WORK INSTRUCTION
Only the pictures should be dropped; copy the rest of the entries exactly.

*****

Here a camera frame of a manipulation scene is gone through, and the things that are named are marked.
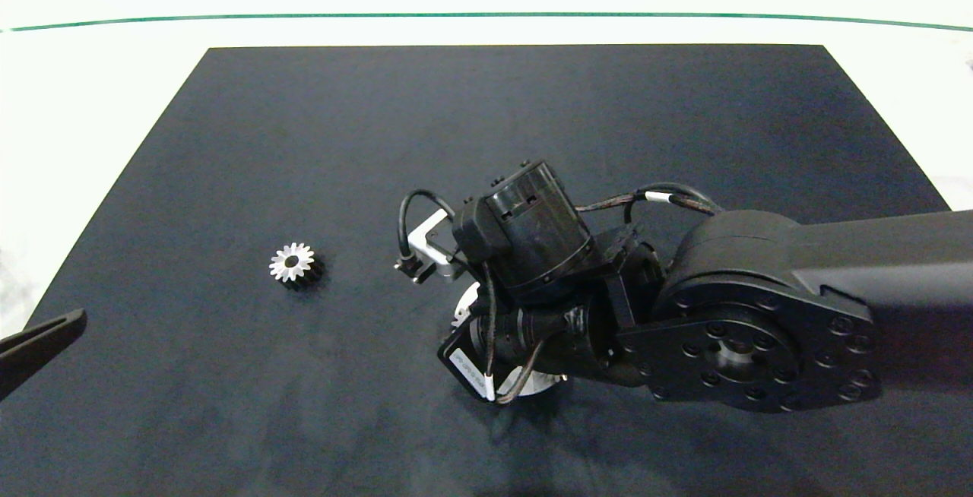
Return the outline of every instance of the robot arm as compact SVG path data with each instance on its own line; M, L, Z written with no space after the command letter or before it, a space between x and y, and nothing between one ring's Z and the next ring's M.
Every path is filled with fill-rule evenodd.
M656 400L812 410L879 397L875 317L973 311L973 212L801 226L681 188L655 195L713 216L665 269L638 226L592 235L543 161L467 199L438 258L410 237L421 248L400 270L455 278L460 266L483 281L442 362L501 404L539 372L646 385ZM650 194L585 208L628 213Z

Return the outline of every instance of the cable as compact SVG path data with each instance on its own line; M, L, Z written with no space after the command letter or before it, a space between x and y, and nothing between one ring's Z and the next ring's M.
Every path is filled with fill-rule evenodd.
M534 362L537 361L538 356L541 353L541 349L544 348L544 344L547 342L548 338L541 339L534 345L534 350L531 352L531 358L524 364L524 368L521 368L521 373L517 375L517 380L514 381L514 386L510 388L507 394L501 394L496 397L497 404L510 404L517 396L520 396L524 386L528 383L531 373L534 372Z
M635 190L635 196L645 195L646 192L661 192L661 193L682 193L687 197L695 197L706 203L714 209L713 212L723 212L723 207L716 204L713 199L709 198L708 195L701 192L691 185L685 185L685 183L679 182L653 182L649 185L643 185L641 188Z
M604 210L606 208L614 208L616 206L622 206L626 202L635 200L635 193L623 193L622 195L615 195L613 197L608 197L608 199L601 200L597 203L591 203L585 206L576 206L574 210L578 212L591 212L594 210Z
M413 189L402 199L402 204L399 205L399 254L403 258L409 258L413 255L413 250L409 247L409 233L406 230L406 213L409 212L409 203L413 201L414 197L425 197L431 202L436 203L440 208L445 210L445 216L452 221L453 217L456 216L452 207L448 205L447 202L442 200L442 197L436 195L436 193L431 192L428 189Z
M486 296L490 301L490 323L486 327L486 370L483 375L493 376L493 358L496 357L496 289L493 288L493 276L490 276L490 266L483 262L483 278L486 279Z

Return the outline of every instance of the black fabric surface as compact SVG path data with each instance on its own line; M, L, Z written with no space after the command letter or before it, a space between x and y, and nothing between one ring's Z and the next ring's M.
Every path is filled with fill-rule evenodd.
M210 50L35 312L90 321L0 404L0 493L967 494L962 386L782 415L583 380L472 400L435 358L466 281L392 270L396 210L525 158L576 204L673 179L801 223L946 209L819 46ZM698 221L636 214L664 255ZM292 241L323 286L268 276Z

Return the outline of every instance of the sticker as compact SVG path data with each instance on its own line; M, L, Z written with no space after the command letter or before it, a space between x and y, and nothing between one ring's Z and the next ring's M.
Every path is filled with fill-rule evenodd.
M473 385L473 389L476 389L481 397L487 397L487 384L483 381L483 373L480 373L475 363L471 361L470 357L466 356L462 349L452 351L449 354L449 362L456 366L456 369L470 382L470 385Z

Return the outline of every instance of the gear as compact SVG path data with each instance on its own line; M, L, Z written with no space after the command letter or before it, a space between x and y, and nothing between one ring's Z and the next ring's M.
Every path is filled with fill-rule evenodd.
M324 274L324 265L314 251L301 243L284 245L271 258L271 276L286 288L301 290Z

*****

RESPONSE TO THIS EXERCISE
Here a camera frame of a manipulation scene is gone through, and the things that are named are marked.
Return the outline of every instance of the robot arm as compact SVG path data with each instance on its own line; M, L, Z written with no space after the command letter or before it, a space between x and y, and nothing between one ring's Z and the next ring's M.
Every path is filled with fill-rule evenodd.
M656 400L812 410L879 397L875 317L973 311L973 212L801 226L681 188L655 195L713 216L665 269L638 226L592 235L543 161L467 199L438 258L410 237L421 248L400 270L455 278L460 266L483 281L442 362L501 404L539 372L646 385ZM650 194L585 208L628 213Z

Return the outline of every instance of the cable as compact SVG path data with each instance on its own line; M, L, Z written with no space after the command letter or before it, a space between x and y, and nothing between one ring's Z and the next ring's M.
Every path is filled with fill-rule evenodd.
M534 362L537 361L538 356L541 353L541 349L544 348L544 344L547 342L548 338L541 339L534 345L534 350L531 352L531 358L524 364L524 368L521 368L521 373L517 375L517 380L514 381L514 386L510 388L507 394L501 394L496 397L497 404L510 404L517 396L520 396L524 386L528 383L531 373L534 372Z
M635 190L635 196L645 195L646 192L661 192L661 193L682 193L687 197L695 197L706 203L714 209L713 212L723 212L723 207L716 204L713 199L709 198L708 195L701 192L691 185L685 185L685 183L679 182L653 182L649 185L643 185L641 188Z
M604 210L606 208L614 208L616 206L622 206L626 202L635 200L635 193L623 193L622 195L615 195L613 197L608 197L608 199L601 200L597 203L591 203L585 206L576 206L574 210L578 212L591 212L594 210Z
M413 189L402 199L402 204L399 205L399 254L403 258L409 258L413 255L413 250L409 247L409 233L406 230L406 213L409 212L409 203L413 201L414 197L425 197L431 202L436 203L440 208L445 210L445 216L452 221L453 217L456 216L452 207L448 205L447 202L442 200L442 197L436 195L436 193L431 192L428 189Z
M486 296L490 301L490 323L486 327L486 370L483 375L493 376L493 358L496 357L496 289L493 288L493 276L490 276L490 266L483 262L483 278L486 279Z

Return the outline of every instance of the black fabric surface as compact SVG path data with each instance on its own line; M, L, Z written with no space after the command letter or before it, a space between x and y, and nothing between one ring's Z and the next ring's M.
Every path is filled with fill-rule evenodd.
M210 50L35 312L90 321L0 404L0 493L967 494L962 386L782 415L583 380L472 400L435 358L466 281L392 270L396 210L525 158L576 204L673 179L801 223L946 209L819 46ZM698 221L636 214L664 255ZM292 241L323 286L268 276Z

Return the outline of every instance of the sticker as compact SVG path data with each instance on its own line; M, L, Z written with no space after the command letter or before it, a space between x and y, and nothing between one ring's Z and the next ring's M.
Every path is filled with fill-rule evenodd.
M473 385L473 389L476 389L481 397L487 397L487 384L483 381L483 373L480 373L475 363L471 361L470 357L466 356L462 349L452 351L449 354L449 362L456 366L456 369L470 382L470 385Z

Return the outline of every instance of the gear as compact SVG path data with each instance on its own line; M, L, Z written with no space after the command letter or before it, a space between x and y, and nothing between one ring's Z and the next ring's M.
Every path is filled with fill-rule evenodd.
M324 274L324 265L314 251L301 243L284 245L271 258L271 276L286 288L301 290Z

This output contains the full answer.